Mendlein examined data from the United Nations Surveys of Crime Trends and Operations of Criminal Justice Systems, combined with data from the UNODC data portal, for 47 countries during the years 2003-2017.
She identified “the incarcerated population” as the dependent variable and included multiple independent variables – most of which related to prior research identified during the literature review. She also included “country-level estimates of police, prosecutorial, and judicial workforce sizes” as an independent variable “of primary interest.”
Seven OLS regression models were created and analysed using hierarchical linear regression, and the dependent variable and any highly skewed independent variables were then log-transformed. As a last step, each variable’s VIF was examined and any above 10 were excluded.
When considering the combined result of all seven OLS models, Mendlein noted the following:
“…results suggest that there is reason to believe that criminal justice system personnel size affects incarceration rates around the world. Although there was no link found between police personnel size and incarceration rates, there was some evidence that judiciary size may be related to incarceration and even stronger evidence for prosecution personnel size.”
Consistent with prior research, Mendlein’s analysis found that judicial personnel rates are negatively related to a country’s incarceration rates.
Prosecutorial personnel size, which had not been previously researched, was shown to be positively related to incarceration rates, with statistical significance in some of the OLS models.

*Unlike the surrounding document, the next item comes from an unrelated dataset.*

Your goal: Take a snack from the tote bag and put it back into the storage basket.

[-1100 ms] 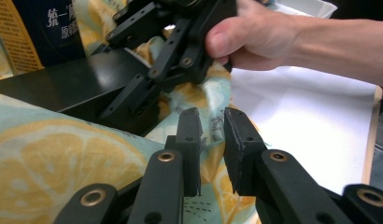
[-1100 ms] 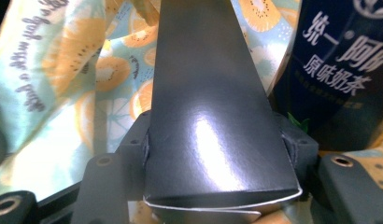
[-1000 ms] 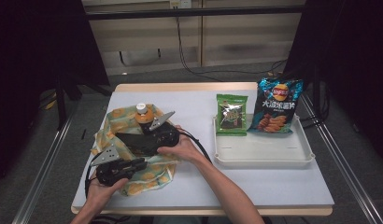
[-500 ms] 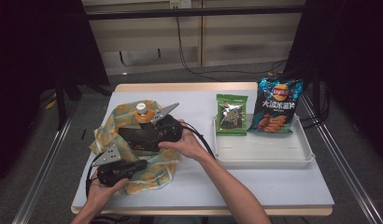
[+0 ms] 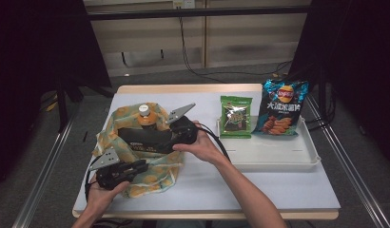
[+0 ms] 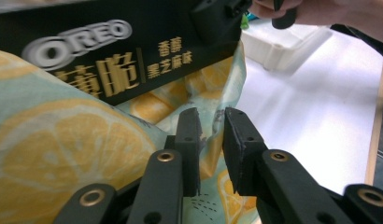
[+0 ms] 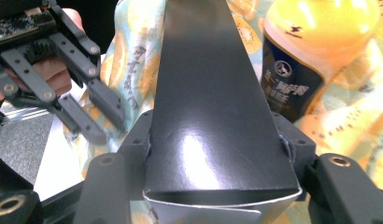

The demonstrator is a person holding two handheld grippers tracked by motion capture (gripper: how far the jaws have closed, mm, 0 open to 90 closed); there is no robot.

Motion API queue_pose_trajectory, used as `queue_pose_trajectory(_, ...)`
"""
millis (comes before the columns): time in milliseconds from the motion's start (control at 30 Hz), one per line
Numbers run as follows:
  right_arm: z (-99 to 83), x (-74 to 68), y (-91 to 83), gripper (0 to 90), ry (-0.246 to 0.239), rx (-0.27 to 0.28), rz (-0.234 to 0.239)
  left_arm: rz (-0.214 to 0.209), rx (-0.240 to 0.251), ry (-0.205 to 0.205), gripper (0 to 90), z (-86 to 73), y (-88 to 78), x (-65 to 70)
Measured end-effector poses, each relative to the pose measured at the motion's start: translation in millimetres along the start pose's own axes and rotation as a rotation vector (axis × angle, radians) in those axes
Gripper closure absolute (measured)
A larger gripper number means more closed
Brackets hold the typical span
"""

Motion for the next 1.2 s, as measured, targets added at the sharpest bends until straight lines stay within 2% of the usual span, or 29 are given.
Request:
queue_pose_trajectory(100,-4.3,0.2,-6.7,43.2,-0.002,0.008,-0.002,0.010,0.010,-0.003,73.3,0.1,-1.7,0.1)
queue_pose_trajectory(233,-7.9,3.6,-15.8,43.3,0.019,0.023,-0.010,0.027,0.021,-0.015,68.9,0.6,-3.1,-1.8)
queue_pose_trajectory(400,-7.3,3.0,-29.5,43.3,0.025,0.058,-0.006,0.016,0.048,-0.022,65.7,1.5,-4.1,-0.8)
queue_pose_trajectory(600,-5.8,2.4,-40.6,43.3,0.018,0.094,-0.019,0.007,0.068,-0.004,60.7,2.7,-6.4,2.8)
queue_pose_trajectory(700,-2.9,2.3,-44.7,43.3,0.016,0.116,-0.019,0.023,0.072,-0.002,55.4,3.2,-8.8,4.3)
queue_pose_trajectory(767,-0.4,3.0,-47.5,43.3,0.014,0.131,-0.022,0.018,0.093,-0.004,49.8,4.2,-9.8,5.3)
queue_pose_trajectory(900,2.5,5.8,-53.0,43.3,0.015,0.157,-0.033,0.054,0.116,-0.026,38.0,5.7,-15.3,5.2)
queue_pose_trajectory(1000,2.3,6.8,-57.5,43.3,0.017,0.168,-0.031,0.060,0.135,-0.034,30.8,7.0,-18.4,6.4)
queue_pose_trajectory(1033,1.9,7.5,-59.4,43.3,0.016,0.171,-0.037,0.076,0.129,-0.028,29.4,6.9,-18.6,6.9)
queue_pose_trajectory(1200,-1.3,8.9,-72.5,43.3,0.013,0.193,-0.049,0.079,0.127,-0.019,20.3,8.4,-17.7,11.2)
Point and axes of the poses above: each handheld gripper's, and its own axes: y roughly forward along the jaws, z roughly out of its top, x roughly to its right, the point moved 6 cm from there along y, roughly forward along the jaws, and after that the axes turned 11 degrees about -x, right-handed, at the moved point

Mendlein further posited that the directionality of these two personnel areas could potentially be understood in the following way:
“It is within this framework that the directionality of both the prosecutorial personnel and the judiciary size results makes sense. With judges seen as enforcers of due process, able to protect the rights of the accused, increasing their size would decrease the incarcerated population. In contrast, increasing the size of the prosecutorial workforce would be a function of higher reliance on the crime control model, and would then increase imprisonment.”
In contrast to the author’s initial hypothesis, police workforce size was non-significant in all seven of the OLS models.
Despite limitations due to data availability and quality, this study’s analysis showed that “court personnel size, especially in terms of prosecutors, has a relationship with incarceration rates amongst a particular sample of countries.”
Mendlein acknowledged the need for further research, but also hopes this analysis will encourage countries to examine how their hiring practices may be unintentionally raising or lowering incarceration rates, particularly with regard to staffing in prosecutorial offices.
“Justice officials should be cognizant of any relevant factors that lead to more or less of their population’s loss of liberty and take steps to limit any inadvertent under- or over-utilization of incarceration, based on legitimate punishment goals.”